やっぱり大魔王サクラは親友のサクラなのかも!私はドキドキしてきました。


「あとは…うーん…あ!竜王の辰夫?というドラゴンを配下にしてて、毎日パンを買いに行かせてるって話も聞いたね。ウチに買いに来てくれないかねー?あはは!」


「えッ!?私もよくサクラに『パンを買ってきて!美味しそうなやつな?』ってほぼノーヒントで買いに行かされてたんですよ。それで、私の好きなレーズンパンを買って行ったら怒るんですよ。ひどいですよね。そうそう!サクラには焼きそばパンを与えておけば良いんです。ずっとご機嫌なんです。」


「カエデ…あんた達の関係…親友なのそれ…?」

おっソロさんが心配そうな顔で私を見つめた。


「はい。大親友です。」

私はキッパリと答えました。


「あ、そうそう。
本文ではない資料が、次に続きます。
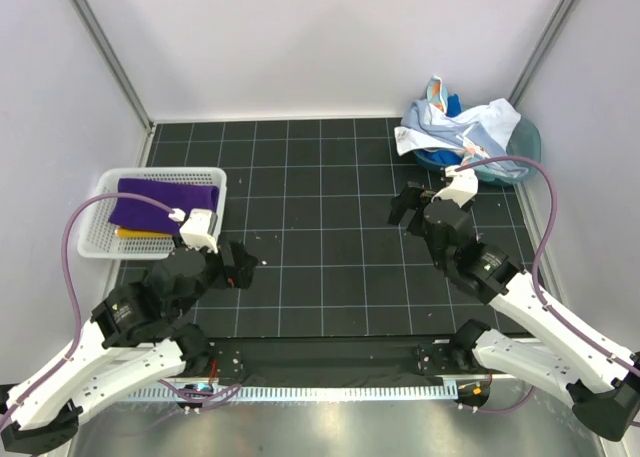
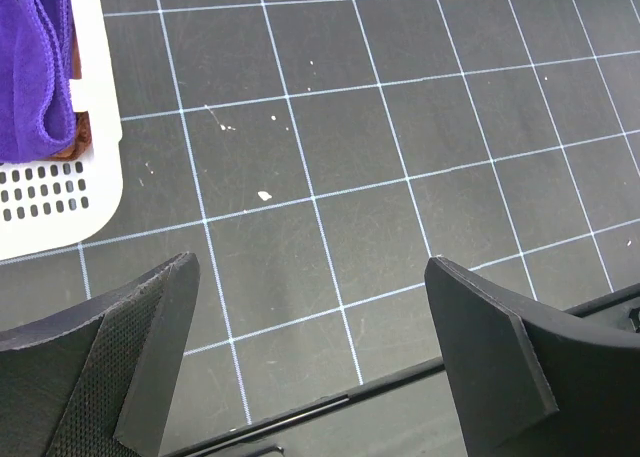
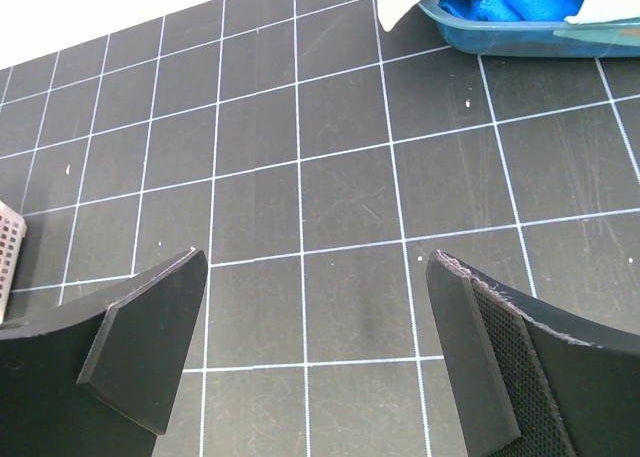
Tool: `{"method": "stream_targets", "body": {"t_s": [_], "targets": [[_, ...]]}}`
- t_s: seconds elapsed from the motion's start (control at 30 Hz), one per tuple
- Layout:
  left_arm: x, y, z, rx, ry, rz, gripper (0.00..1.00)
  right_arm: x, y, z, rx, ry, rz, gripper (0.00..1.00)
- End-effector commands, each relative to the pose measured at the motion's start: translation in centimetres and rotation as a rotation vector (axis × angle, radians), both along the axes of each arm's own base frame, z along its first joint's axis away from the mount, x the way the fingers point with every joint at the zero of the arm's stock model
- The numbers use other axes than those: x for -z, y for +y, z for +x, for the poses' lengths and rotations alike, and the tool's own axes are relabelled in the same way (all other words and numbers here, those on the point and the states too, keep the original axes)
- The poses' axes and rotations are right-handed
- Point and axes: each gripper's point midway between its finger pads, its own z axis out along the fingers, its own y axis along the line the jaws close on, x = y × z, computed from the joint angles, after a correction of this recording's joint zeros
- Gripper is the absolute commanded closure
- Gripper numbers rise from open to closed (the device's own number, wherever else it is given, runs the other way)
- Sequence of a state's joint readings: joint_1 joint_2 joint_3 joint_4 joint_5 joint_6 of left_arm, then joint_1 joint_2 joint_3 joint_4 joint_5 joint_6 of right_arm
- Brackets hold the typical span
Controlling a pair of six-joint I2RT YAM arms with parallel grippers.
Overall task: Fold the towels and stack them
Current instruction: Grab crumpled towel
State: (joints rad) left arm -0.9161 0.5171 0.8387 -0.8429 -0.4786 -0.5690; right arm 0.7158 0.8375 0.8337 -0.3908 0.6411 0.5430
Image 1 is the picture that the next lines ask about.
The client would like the light blue bear towel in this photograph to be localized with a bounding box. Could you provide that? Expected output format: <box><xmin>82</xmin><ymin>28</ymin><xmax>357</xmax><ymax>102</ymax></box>
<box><xmin>394</xmin><ymin>100</ymin><xmax>506</xmax><ymax>157</ymax></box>

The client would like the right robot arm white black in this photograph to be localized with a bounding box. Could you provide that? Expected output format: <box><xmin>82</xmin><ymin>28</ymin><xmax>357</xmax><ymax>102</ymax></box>
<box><xmin>388</xmin><ymin>182</ymin><xmax>639</xmax><ymax>442</ymax></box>

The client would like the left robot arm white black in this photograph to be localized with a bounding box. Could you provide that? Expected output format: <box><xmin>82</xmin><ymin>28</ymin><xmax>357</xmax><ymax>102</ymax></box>
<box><xmin>1</xmin><ymin>242</ymin><xmax>259</xmax><ymax>455</ymax></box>

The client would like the black grid mat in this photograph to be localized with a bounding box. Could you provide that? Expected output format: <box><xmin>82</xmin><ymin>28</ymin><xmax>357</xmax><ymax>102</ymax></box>
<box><xmin>144</xmin><ymin>118</ymin><xmax>522</xmax><ymax>338</ymax></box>

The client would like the dark blue towel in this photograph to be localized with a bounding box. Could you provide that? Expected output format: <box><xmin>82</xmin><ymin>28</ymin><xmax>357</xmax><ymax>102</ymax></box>
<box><xmin>446</xmin><ymin>94</ymin><xmax>462</xmax><ymax>118</ymax></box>

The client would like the orange patterned towel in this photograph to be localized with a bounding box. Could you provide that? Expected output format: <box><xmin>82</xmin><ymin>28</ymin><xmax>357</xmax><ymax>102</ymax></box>
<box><xmin>424</xmin><ymin>75</ymin><xmax>448</xmax><ymax>113</ymax></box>

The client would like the yellow folded towel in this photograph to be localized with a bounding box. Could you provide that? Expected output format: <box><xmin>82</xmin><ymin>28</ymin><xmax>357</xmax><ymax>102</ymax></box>
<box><xmin>115</xmin><ymin>228</ymin><xmax>170</xmax><ymax>239</ymax></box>

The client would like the purple folded towel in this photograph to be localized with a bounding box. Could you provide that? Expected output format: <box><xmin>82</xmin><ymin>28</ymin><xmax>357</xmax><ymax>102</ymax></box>
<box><xmin>108</xmin><ymin>177</ymin><xmax>221</xmax><ymax>236</ymax></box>

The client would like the white towel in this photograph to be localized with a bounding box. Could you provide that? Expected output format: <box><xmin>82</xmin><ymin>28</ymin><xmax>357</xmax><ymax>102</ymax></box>
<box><xmin>393</xmin><ymin>98</ymin><xmax>521</xmax><ymax>171</ymax></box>

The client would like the teal plastic bowl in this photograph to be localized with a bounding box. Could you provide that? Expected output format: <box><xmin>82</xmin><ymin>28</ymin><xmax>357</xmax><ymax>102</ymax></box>
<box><xmin>414</xmin><ymin>118</ymin><xmax>541</xmax><ymax>187</ymax></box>

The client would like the white plastic basket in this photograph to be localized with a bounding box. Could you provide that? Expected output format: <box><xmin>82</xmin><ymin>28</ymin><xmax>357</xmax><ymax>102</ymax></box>
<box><xmin>77</xmin><ymin>167</ymin><xmax>227</xmax><ymax>260</ymax></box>

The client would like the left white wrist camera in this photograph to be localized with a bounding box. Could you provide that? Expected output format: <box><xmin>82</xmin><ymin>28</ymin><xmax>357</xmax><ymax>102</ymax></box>
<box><xmin>180</xmin><ymin>208</ymin><xmax>218</xmax><ymax>253</ymax></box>

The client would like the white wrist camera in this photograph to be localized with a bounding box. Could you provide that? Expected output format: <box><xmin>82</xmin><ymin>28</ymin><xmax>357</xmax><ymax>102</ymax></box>
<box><xmin>180</xmin><ymin>208</ymin><xmax>218</xmax><ymax>253</ymax></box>
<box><xmin>432</xmin><ymin>166</ymin><xmax>478</xmax><ymax>210</ymax></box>

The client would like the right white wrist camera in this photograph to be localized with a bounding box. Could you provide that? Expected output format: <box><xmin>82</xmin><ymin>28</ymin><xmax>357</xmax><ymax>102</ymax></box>
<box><xmin>432</xmin><ymin>166</ymin><xmax>478</xmax><ymax>210</ymax></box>

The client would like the white slotted cable duct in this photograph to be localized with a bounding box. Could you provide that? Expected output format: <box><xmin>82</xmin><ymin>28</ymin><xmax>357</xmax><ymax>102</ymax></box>
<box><xmin>82</xmin><ymin>381</ymin><xmax>460</xmax><ymax>403</ymax></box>

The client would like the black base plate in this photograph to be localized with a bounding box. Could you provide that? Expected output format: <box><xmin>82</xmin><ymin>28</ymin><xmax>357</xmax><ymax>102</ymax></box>
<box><xmin>209</xmin><ymin>336</ymin><xmax>490</xmax><ymax>388</ymax></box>

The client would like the right aluminium frame post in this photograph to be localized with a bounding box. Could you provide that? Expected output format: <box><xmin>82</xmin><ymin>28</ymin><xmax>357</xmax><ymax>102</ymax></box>
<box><xmin>509</xmin><ymin>0</ymin><xmax>580</xmax><ymax>107</ymax></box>

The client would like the aluminium frame post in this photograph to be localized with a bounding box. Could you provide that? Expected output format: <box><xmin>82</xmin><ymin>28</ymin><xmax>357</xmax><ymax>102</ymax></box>
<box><xmin>509</xmin><ymin>0</ymin><xmax>580</xmax><ymax>107</ymax></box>
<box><xmin>69</xmin><ymin>0</ymin><xmax>153</xmax><ymax>132</ymax></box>

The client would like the left aluminium frame post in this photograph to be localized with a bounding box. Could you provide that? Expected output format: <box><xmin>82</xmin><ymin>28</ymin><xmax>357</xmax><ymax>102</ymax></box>
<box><xmin>69</xmin><ymin>0</ymin><xmax>153</xmax><ymax>132</ymax></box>

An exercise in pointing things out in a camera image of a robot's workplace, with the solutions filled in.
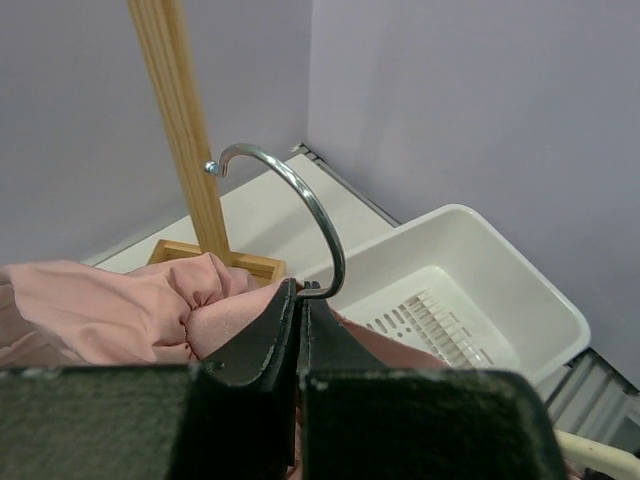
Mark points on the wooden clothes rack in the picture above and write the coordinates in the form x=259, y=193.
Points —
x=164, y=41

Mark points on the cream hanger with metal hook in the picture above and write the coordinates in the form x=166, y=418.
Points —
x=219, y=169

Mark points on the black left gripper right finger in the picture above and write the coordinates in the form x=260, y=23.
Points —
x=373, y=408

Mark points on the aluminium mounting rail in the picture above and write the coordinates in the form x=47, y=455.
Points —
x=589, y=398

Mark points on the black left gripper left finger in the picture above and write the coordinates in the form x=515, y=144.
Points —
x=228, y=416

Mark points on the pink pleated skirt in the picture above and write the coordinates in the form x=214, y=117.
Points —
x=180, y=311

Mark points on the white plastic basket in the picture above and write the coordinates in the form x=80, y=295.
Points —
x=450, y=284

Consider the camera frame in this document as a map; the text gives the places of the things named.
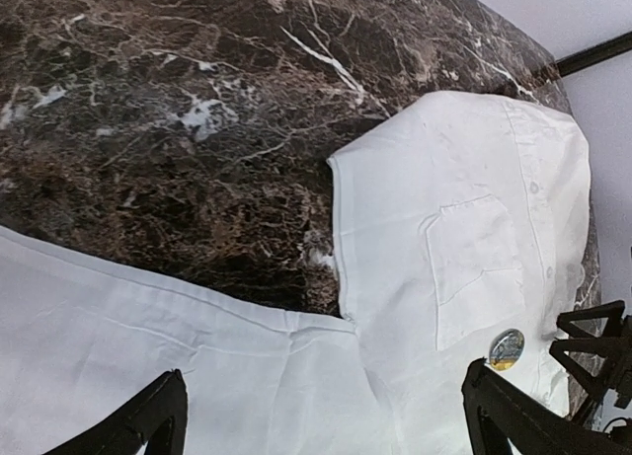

このトランプってのがさ!魔王の考案したゲームみたいでさ、これが大ヒットして、魔王さんは借金を返済しつつあるとか?景気の良い話で羨ましいわー!あはは!」


そう言うと おっソロさんは木の札で出来たカードを見せてくれました。


「え?トランプ…?私の居た世界にもありましたよ!ち、ちょっとそれを見せて下さい!」


私はトランプを見始めました。


「これ…ホントに…トランプ…だ…」

この世界では紙での加工は難しいのか、木製だったが、確かにトランプでした。


私はトランプを1枚1枚確認していきました。

そして、ジョーカーのカードを見て思わずジョーカーを抱きしめました。

私の目からは涙が溢れていました。


「…ぁ……あぁ……うっ…さ…サクラ…だぁ…サクラ!サクラ!」


—— トランプのジョーカーの絵柄は、なんと!ウィンクをしてチェケラッチョポーズをしているサクラでした ——。


私はあらためてジョーカーを見ました。


「あははw 絶対サクラだこれ…ジョーカーの胸が不自然に大きくなってるしw そしてカードにキスマーク付けるこの謎のセンスw あははw サクラらしいやw サクラ!サクラだぁ…」


私は笑いながら泣きました。この感情は初めての経験でした。


「お!カエデ!初めて笑ったね!」

おっソロさんが嬉しそうに言ってくれました。


「あはは…え?…そっか…はいw …この異世界にひとりぼっちじゃない…って思ったら、なんだか安心しちゃって…」


「なんだい!カエデ!あたしたちが居るからとっくにカエデはひとりぼっちじゃないよ!」

おっソロさんが両腰に手を当て、鼻息荒く言いました。

旦那さんも頷いてました。

「にゃー!」

ヂッヂはお腹が空いたと鳴きました。


「おっソロさーん!!!!!大好きですー!」

私はおっソロさんに抱きつきました。


「あはははは!なんだいなんだい!この子は!照れるね!あはは!」


—— サクラに会いに行こう!私の決意は固まりました。


追伸 :

私はサクラの大好物だった『焼きそば⤴︎パン⤵︎☆ザ・塩ッ!』のレシピを おっソロさんに伝えました。